In one embodiment, the plurality of baffle plates may include the baffle plate 418 and the baffle plate 420, referred to herein as a first set of identical baffle plates. The baffle plates 418 and 420 may be configured to be identical to one another with similar dimensions and features such that a single pattern may be used to manufacture both of the baffle plates 418 and 420. This feature may provide ease of manufacturability by reducing design complexity and manufacturing cost. The first set of identical baffle plates 418, 420 may be unperforated to fluidly isolate the inlet chamber 426 from the second resonant chamber 456, and fluidly separate the outlet chamber 430 from the first resonant chamber 454.

In another aspect, the plurality of baffle plates may further include the baffle plate 422 and the baffle plate 424, referred to collectively as a second set of identical baffle plates. The baffle plates 422 and 424 may be configured to fluidly isolate the plurality of intermediate chambers from the resonant chambers 454 and 456. For example, the baffle plate 422 may be disposed in the housing interior 404 to fluidly isolate the first intermediate chamber 434 from the second resonant chamber 456. As explained previously, full fluid separation (and/or fluid isolation) means that fluid such as the flow of exhaust 410 cannot freely pass from one chamber to another chamber, because the baffle plate does not have perforations that allow gas flow. On the other hand, the center baffle plate 425 may be configured for partial fluid separation such that the flow of exhaust 410 can pass freely with minimal impedance from the second intermediate chamber 436 to the first intermediate chamber 434. The impedance may be due to a perforation pattern having the predetermined ratio of open surface area (e.g., a hole or other opening) to closed surface area (the face of the baffle plate in which the hole or other opening is made) as described with respect to FIGS. 1-3. For example, according to one or more embodiments, the predetermined ratio of open surface area to closed surface can be limited to a range of area values that may be observed to target sound attenuation at higher frequencies.
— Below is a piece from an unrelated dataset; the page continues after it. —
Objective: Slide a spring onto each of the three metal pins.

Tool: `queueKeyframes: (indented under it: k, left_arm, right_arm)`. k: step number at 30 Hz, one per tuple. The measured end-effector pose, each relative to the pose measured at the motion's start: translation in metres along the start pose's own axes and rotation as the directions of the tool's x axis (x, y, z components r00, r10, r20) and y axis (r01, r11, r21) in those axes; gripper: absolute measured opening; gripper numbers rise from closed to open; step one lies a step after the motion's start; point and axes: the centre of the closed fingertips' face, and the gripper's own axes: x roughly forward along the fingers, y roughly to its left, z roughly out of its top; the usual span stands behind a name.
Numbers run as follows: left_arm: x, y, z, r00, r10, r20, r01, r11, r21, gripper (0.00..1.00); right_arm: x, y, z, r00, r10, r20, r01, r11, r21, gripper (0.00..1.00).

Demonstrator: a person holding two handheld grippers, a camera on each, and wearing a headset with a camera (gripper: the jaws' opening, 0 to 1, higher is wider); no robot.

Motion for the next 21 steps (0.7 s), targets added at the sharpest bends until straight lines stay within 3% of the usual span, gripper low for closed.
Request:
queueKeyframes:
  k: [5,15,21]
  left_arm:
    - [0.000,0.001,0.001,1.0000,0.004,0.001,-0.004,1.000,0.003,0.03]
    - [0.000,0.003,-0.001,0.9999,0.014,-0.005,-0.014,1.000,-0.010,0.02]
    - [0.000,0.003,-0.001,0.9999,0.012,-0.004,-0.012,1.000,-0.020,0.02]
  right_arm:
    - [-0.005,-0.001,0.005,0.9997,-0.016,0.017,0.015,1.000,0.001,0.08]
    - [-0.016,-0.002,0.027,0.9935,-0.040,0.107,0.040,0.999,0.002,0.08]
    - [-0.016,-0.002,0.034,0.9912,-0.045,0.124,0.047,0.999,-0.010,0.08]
For example, although the six-chamber configuration as depicted in FIG. 4 can attenuate sound at approximately 30 dB or more across lower frequencies (e.g., approximately 0-300 Hz), in some aspects mid-range and high frequencies (e.g., 300-5000 Hz) may be attenuated approximately 30 dB or more when the perforation pattern of the second set of baffles may be at least approximately 28% open area to closed area, and less than or equal to approximately 32% open area to closed area.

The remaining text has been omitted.